Актеры Художественного театра до открытия занавеса пожирают бутерброды, которые нужно есть на сцене. Биша, поэт и человек из хорошей семьи кидается на еду, как только поставят её на стол, не дожидаясь введенной в обиход раздачи. Никому ничего не передаёт за столом, садится спиной к соседу. Профессор В. начинает без всякого предупреждения переобуваться при гостье, старой даме. Сбрасывает сюртук в гостях у молодых дам, не спросив позволения. В этой же семье три дня умываются без мыла (“нет денег” и “забыли купить”). Почтенный доктор Добров, если он не в духе, оглушительно рычит в ответ на самый невинный вопрос, даже заданный чужим человеком. Мирович не моет шеи по три, по четыре дня под предлогом, что он простужен. Не замечает, как накапливается пыль на его письменном столе. Не чистит ботинок и верхнего платья и т. д. и т. д.»2
Призыв заниматься ежедневной рутиной кажется понятным — психотерапевтически, но в ситуации гуманитарного кризиса, как мне кажется, важно и другое – наличие смысла.

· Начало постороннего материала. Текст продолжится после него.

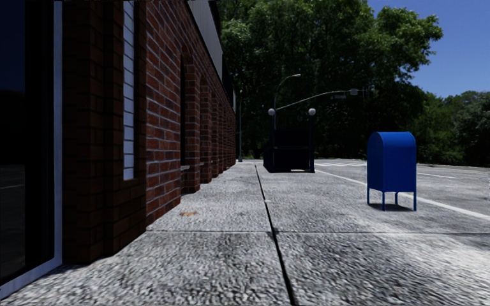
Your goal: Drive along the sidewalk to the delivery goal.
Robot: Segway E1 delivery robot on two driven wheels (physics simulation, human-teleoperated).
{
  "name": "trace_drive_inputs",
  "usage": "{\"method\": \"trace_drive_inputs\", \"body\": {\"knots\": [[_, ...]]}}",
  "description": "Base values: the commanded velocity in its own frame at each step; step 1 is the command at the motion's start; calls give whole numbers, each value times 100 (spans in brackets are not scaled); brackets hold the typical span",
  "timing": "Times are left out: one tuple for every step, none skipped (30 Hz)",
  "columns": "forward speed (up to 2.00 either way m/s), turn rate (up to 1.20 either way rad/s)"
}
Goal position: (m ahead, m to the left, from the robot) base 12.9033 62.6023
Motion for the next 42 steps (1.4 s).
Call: {"method": "trace_drive_inputs", "body": {"knots": [[200,-2],[200,0],[200,0],[200,0],[200,0],[200,0],[200,0],[200,0],[200,0],[200,0],[200,0],[200,0],[200,0],[200,0],[200,0],[200,0],[200,0],[200,0],[200,0],[200,0],[200,0],[200,0],[200,0],[200,0],[200,0],[200,0],[200,0],[200,0],[200,0],[200,0],[200,0],[200,0],[200,0],[200,0],[200,0],[200,0],[200,0],[200,0],[200,0],[200,0],[200,0],[200,0]]}}
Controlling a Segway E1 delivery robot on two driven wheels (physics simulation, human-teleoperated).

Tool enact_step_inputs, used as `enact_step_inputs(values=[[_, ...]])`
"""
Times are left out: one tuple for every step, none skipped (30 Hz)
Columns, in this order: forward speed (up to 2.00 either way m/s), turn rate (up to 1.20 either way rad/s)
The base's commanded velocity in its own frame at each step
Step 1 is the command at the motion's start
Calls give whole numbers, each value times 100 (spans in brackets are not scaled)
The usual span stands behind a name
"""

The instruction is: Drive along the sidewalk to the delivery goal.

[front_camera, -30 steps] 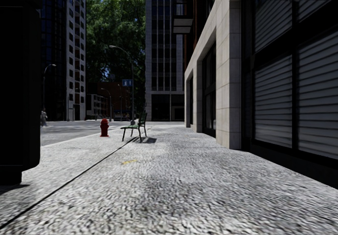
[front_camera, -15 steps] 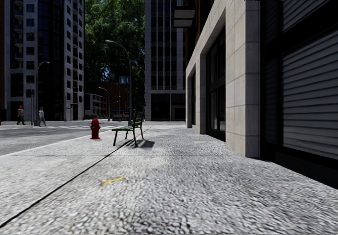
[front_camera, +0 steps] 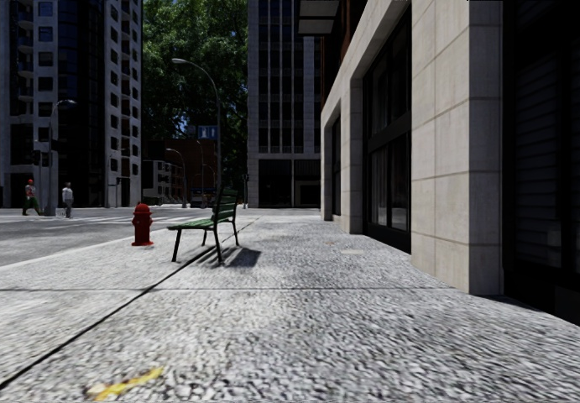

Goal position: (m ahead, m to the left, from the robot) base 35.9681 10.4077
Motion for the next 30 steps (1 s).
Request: enact_step_inputs(values=[[199, 0], [199, 0], [199, 0], [199, 0], [199, 0], [199, 0], [199, 0], [199, 0], [199, 0], [199, 0], [199, 0], [199, 0], [199, 0], [199, 0], [199, 0], [199, 0], [199, 0], [199, 0], [199, 0], [199, 0], [199, 0], [199, 0], [199, 0], [199, 0], [199, 0], [199, 0], [199, 0], [199, 0], [199, 0], [199, 0]])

В ситуации с эпидемиями и войнами есть один довольно важный аспект. Они являются очень мощной точкой сброса обязательств: «Мы этого не сделали, не соблюли сроки, качество, смысл — потому что сами понимаете, что творится». Очень сложно сказать в ответ: «Нет, если “Титаник” тонет, это не повод для оркестра перестать играть». Сложно требовать принудительного мужества, причём построенного на иррациональных предположениях.
А человек слаб — он только и норовит перестать мыться, бриться, бегать по утрам, учить французский язык, гулять с детьми и гладить кота... Да, и кота гладить.